**YOUR ASSIGNMENT**
Extract, from the listing that follows, each line containing the word "should".

**INFORMATION PROVIDED**

★ ★ ★

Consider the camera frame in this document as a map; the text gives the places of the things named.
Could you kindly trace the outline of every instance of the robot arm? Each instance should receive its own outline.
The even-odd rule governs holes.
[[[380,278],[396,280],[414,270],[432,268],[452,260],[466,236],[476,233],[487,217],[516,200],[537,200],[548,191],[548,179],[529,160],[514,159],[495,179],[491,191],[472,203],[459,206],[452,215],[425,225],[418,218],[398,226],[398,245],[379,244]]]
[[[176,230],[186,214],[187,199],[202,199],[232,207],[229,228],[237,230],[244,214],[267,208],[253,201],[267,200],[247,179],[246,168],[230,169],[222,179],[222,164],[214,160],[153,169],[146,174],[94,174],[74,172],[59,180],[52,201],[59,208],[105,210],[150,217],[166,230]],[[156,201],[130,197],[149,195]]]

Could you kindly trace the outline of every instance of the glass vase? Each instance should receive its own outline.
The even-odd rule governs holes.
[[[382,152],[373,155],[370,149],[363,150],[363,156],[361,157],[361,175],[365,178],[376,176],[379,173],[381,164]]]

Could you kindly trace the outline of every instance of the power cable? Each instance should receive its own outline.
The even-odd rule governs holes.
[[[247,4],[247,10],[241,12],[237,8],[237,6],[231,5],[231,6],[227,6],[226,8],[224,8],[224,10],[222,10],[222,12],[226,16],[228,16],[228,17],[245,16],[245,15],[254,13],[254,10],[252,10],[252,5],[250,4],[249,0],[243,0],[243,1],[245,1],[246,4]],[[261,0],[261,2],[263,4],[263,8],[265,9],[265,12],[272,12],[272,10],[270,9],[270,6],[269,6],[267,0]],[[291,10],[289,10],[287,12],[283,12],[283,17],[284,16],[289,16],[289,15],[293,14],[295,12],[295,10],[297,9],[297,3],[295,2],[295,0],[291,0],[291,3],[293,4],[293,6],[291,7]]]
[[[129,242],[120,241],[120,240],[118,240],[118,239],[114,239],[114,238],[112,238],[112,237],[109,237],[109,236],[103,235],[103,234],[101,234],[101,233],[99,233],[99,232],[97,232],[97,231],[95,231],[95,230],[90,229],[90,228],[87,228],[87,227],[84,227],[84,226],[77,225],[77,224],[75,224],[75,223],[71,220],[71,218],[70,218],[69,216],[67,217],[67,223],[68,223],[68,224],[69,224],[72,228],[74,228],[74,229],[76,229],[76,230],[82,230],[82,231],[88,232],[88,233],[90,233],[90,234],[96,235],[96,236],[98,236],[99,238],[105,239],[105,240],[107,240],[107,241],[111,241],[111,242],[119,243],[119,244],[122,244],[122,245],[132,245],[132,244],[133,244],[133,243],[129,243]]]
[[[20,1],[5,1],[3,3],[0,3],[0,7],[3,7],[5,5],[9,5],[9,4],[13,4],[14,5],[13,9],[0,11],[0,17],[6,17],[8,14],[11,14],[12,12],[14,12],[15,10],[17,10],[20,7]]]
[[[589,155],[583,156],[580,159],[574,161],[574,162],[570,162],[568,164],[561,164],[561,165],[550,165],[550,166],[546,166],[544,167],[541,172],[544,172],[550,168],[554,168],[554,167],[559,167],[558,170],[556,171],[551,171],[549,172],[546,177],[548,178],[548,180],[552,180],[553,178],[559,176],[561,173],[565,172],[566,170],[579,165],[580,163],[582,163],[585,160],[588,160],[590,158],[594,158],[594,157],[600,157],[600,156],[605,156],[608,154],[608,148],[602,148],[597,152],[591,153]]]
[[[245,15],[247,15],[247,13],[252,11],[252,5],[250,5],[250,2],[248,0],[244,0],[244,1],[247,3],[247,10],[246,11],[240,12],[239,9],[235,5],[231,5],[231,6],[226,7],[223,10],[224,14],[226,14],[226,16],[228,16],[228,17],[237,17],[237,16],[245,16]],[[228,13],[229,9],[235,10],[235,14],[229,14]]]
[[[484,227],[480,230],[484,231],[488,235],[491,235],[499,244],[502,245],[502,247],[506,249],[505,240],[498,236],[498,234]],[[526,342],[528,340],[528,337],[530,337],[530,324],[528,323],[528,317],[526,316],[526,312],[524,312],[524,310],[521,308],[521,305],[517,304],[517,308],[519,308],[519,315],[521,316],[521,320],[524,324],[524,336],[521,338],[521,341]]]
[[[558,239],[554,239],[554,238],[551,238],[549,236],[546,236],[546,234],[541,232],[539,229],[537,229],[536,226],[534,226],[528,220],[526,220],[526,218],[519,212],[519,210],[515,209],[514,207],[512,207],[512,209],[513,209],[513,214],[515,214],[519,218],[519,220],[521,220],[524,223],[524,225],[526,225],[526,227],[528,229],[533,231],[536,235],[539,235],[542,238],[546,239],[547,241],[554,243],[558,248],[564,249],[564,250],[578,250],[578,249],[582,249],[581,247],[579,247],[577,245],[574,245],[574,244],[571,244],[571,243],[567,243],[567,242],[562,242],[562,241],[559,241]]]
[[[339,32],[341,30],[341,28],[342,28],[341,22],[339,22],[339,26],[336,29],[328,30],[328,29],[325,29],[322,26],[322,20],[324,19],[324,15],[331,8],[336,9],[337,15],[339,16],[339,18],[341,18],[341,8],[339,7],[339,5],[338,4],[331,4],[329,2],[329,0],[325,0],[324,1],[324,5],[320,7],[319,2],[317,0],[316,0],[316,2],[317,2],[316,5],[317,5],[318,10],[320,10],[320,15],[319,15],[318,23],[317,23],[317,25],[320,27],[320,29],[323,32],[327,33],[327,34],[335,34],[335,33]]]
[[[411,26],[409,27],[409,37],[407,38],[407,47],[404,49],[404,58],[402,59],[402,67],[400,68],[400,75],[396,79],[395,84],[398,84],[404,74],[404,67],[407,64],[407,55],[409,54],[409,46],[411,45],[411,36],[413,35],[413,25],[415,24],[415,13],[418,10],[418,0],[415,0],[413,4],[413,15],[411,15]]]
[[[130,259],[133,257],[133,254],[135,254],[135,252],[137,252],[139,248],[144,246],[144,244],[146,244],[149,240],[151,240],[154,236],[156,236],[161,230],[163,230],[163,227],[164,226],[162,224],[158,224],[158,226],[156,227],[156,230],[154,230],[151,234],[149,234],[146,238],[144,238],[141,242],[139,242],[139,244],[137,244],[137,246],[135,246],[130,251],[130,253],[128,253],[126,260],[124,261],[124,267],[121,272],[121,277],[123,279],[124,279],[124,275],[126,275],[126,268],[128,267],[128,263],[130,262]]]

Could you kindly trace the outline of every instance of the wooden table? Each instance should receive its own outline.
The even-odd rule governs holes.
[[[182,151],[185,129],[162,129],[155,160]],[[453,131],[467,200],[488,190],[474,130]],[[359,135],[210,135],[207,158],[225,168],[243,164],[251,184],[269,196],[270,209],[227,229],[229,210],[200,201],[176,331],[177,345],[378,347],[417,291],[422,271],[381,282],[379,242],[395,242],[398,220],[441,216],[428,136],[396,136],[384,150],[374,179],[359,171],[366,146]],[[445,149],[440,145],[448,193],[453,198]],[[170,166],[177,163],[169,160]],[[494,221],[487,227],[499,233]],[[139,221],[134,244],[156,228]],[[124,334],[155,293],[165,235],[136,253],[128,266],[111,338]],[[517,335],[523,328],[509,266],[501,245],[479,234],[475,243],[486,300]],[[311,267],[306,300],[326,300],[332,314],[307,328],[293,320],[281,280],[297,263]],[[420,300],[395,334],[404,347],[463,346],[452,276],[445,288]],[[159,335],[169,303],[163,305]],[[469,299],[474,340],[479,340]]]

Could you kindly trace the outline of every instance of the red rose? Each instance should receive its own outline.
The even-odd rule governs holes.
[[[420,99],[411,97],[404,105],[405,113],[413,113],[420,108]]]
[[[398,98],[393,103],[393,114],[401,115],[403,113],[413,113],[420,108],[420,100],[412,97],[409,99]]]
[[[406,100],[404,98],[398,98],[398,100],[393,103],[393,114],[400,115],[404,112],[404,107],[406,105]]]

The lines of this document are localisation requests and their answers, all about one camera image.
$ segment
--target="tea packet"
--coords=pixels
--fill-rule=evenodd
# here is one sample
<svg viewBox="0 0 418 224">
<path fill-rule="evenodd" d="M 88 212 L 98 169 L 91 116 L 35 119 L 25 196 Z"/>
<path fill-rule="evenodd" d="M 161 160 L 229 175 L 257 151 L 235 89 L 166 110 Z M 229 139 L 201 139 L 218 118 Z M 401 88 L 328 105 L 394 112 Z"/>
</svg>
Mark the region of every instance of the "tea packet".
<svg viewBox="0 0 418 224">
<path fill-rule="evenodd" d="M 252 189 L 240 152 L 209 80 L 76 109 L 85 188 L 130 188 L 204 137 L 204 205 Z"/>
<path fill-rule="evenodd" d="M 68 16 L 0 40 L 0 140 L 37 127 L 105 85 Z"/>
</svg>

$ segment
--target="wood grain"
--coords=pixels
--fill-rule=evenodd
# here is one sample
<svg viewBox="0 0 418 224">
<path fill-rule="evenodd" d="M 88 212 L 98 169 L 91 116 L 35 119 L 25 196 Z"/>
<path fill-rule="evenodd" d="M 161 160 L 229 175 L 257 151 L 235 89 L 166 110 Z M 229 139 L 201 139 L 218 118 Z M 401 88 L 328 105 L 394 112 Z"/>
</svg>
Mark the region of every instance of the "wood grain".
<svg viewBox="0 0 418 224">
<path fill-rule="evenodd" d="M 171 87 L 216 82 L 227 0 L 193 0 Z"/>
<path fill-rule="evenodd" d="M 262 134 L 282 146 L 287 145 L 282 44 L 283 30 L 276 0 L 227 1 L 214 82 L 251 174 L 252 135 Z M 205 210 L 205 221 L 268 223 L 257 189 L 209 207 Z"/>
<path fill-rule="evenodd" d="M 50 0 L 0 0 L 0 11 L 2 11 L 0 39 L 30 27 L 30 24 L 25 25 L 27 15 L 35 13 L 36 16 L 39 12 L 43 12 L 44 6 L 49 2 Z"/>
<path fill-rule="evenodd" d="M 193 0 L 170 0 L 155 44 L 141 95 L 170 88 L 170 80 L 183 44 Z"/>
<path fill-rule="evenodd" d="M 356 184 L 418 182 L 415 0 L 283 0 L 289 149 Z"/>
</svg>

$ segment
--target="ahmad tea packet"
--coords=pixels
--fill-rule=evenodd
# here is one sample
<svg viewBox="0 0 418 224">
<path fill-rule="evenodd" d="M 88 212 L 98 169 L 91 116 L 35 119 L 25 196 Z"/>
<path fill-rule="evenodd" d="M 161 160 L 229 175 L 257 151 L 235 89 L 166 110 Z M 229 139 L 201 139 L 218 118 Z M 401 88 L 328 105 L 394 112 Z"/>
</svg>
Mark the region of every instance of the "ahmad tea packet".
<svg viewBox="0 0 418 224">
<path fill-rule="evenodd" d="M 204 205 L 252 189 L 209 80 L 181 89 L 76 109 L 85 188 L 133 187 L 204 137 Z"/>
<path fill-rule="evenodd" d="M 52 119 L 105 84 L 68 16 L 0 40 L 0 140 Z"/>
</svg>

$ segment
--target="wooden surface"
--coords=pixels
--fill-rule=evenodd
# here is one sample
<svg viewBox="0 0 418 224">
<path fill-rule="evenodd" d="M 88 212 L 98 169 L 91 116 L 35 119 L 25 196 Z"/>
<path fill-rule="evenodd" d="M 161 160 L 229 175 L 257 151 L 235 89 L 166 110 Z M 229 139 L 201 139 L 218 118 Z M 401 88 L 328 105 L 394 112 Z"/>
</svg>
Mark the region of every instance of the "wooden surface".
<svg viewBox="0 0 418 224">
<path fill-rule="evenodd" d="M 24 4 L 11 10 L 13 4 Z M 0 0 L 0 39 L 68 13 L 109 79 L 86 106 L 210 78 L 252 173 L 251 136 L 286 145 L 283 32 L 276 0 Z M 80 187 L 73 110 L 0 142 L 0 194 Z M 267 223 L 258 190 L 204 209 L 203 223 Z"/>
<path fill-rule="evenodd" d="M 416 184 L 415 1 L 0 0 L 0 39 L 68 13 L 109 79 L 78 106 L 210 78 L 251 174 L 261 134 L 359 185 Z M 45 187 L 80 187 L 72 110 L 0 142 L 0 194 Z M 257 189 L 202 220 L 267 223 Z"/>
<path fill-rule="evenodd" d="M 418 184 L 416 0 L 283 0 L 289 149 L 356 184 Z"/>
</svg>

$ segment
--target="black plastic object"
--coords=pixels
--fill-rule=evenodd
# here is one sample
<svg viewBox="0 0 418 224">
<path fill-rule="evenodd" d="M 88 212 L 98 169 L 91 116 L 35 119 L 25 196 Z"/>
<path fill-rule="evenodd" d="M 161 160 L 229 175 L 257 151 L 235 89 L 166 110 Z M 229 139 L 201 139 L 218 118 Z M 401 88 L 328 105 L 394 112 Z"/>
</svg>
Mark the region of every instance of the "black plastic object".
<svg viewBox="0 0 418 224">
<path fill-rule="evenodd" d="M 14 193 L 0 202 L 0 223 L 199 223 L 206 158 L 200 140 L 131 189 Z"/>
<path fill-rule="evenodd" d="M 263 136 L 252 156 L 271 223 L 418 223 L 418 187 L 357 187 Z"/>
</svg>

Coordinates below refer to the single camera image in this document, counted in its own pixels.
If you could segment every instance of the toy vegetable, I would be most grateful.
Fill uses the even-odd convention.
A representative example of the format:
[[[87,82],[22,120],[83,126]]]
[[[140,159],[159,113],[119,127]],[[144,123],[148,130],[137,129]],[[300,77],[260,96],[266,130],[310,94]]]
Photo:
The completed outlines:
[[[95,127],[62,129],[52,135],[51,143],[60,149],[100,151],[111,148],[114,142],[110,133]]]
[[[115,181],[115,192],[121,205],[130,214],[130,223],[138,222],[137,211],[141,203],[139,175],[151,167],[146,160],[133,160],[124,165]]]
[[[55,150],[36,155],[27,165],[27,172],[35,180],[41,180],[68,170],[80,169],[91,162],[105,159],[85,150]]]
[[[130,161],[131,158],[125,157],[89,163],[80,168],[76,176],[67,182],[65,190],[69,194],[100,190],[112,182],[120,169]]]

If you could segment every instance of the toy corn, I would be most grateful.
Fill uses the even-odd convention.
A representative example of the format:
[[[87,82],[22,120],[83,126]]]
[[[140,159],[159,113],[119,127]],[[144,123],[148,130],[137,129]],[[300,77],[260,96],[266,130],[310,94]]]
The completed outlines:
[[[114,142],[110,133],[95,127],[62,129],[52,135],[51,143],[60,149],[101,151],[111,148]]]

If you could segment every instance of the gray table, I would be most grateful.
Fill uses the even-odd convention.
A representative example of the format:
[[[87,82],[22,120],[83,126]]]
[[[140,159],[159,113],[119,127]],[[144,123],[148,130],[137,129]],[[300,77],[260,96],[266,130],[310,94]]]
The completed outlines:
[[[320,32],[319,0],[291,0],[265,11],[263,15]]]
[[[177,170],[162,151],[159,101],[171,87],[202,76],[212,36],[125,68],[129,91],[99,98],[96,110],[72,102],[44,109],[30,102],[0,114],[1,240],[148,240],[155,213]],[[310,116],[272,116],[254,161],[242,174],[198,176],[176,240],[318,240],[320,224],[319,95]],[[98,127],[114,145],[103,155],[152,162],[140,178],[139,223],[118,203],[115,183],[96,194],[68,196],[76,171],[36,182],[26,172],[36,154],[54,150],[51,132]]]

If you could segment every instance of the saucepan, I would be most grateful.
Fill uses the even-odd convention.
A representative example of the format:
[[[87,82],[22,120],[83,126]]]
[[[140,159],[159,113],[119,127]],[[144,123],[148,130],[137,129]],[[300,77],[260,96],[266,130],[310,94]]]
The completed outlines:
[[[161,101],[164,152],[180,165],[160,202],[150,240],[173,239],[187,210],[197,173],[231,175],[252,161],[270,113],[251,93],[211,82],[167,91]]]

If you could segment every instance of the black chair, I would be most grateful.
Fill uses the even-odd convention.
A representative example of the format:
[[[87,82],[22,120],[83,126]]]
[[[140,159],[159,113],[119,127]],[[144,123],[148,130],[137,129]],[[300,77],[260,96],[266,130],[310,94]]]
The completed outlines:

★ ★ ★

**RESPONSE TO THE TASK**
Could you kindly trace the outline of every instance of the robot arm? Each instance should receive its own outline.
Could you kindly trace the outline of every instance of the glass vase? Each instance should receive its own outline.
Could you kindly trace the outline of every instance of the power cable? Each instance should receive its own outline.
Could you kindly trace the outline of every instance of the wooden table? Each instance should receive its own outline.
Could you kindly trace the outline of every instance of the red rose? Each instance should receive its own outline.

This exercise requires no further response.